Commenting on the decision:
Dr Emily Scott, IVF Fairness:
“It is only right that this policy has been amended to allow single women to access IVF treatment on the NHS, and we are very glad of the swift review and decision-making undertaken by South-East London CCGs to address the limitations of this.
“We implore other CCGs to follow suit and to take urgent steps to address other shortcomings and inequalities which are hindering fair access to treatment for infertility for people across the country, particularly the allocation of treatment according to postcode, relationship status, and other arbitrary, non-clinical criteria.”
Katherine O’Brien, spokesperson for the British Pregnancy Advisory Service, bpas, said:
“NHS South East London’s previous policy has forced women to spend tens of thousands of pounds on IVF treatment and made others feel that they might not be a good parent because they did not have a partner. Infertility is recognised as a disease by the World Health Organisation. Ill-found social judgements and discriminatory rationing should play no part in the allocation of IVF treatment on the NHS.
“While we welcome this decision, it is heart-breaking that for many women and their partners their ability to have a child will be dependent on their postcode or their bank balance.
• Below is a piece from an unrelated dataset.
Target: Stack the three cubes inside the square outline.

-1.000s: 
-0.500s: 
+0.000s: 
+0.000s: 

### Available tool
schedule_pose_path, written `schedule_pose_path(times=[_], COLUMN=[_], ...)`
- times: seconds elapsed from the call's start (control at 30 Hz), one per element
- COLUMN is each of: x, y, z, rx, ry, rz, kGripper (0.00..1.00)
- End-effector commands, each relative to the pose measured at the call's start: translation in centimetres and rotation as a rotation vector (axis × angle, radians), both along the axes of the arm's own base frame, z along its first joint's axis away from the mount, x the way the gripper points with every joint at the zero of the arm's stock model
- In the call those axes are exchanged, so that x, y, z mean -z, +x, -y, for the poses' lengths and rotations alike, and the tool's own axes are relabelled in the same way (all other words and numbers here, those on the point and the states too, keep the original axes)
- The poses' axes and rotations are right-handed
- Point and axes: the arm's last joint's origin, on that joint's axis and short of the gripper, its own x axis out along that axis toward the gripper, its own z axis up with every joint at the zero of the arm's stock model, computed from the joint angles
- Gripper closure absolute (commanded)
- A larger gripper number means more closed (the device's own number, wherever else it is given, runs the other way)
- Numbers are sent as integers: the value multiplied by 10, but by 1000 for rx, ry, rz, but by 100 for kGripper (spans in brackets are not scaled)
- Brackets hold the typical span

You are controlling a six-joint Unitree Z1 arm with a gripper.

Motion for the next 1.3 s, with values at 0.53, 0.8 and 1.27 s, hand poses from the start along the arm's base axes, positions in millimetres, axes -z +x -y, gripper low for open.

It is time for a national review of IVF provision to ensure that all CCGs have the funding and guidance they need to provide evidence-based, comprehensive care to those experiencing infertility.”
Maria Booker, Programmes Director, Birthrights
"We warmly welcome the revision of South East London's policy to ensure that single women can access IVF treatment. Human rights law prohibits discrimination by the State in policies affecting family life and there is no justification for the claim that providing IVF treatment to single women has a negative impact on the welfare of her baby.
“We urge all commissioners to review their access to fertility treatment policies to ensure they are fair, and based on evidence not prejudice."
For more information, please email firstname.lastname@example.org or call 020 7061 3377
The announcement of NHS SE London’s IVF Treatment Policy Review is online here
bpas is a charity which sees nearly 100,000 women a year for reproductive healthcare services including pregnancy counselling, abortion care, miscarriage management and contraception, at clinics across the UK. It supports and advocates for reproductive choice.
Birthrights is the UK’s only organisation dedicated to improving women’s experience of pregnancy and childbirth by promoting respect for human rights. We believe that all women are entitled to respectful maternity care that protects their fundamental rights to dignity, autonomy, privacy and equality. We provide advice and legal information to women, train healthcare professionals to deliver rights respecting care and campaign to change maternity policy and systems.
About IVF Fairness
IVF Fairness was established by Dr Emily Scott to campaign for fair access to infertility treatment on the NHS. In 2019, IVF Fairness launched a parliamentary petition calling for government action to end the IVF postcode lottery. The petition received over the 10,000 signatures required for a Government response, however the petition was closed early as a result of the General Election. There has been no response from the current Government.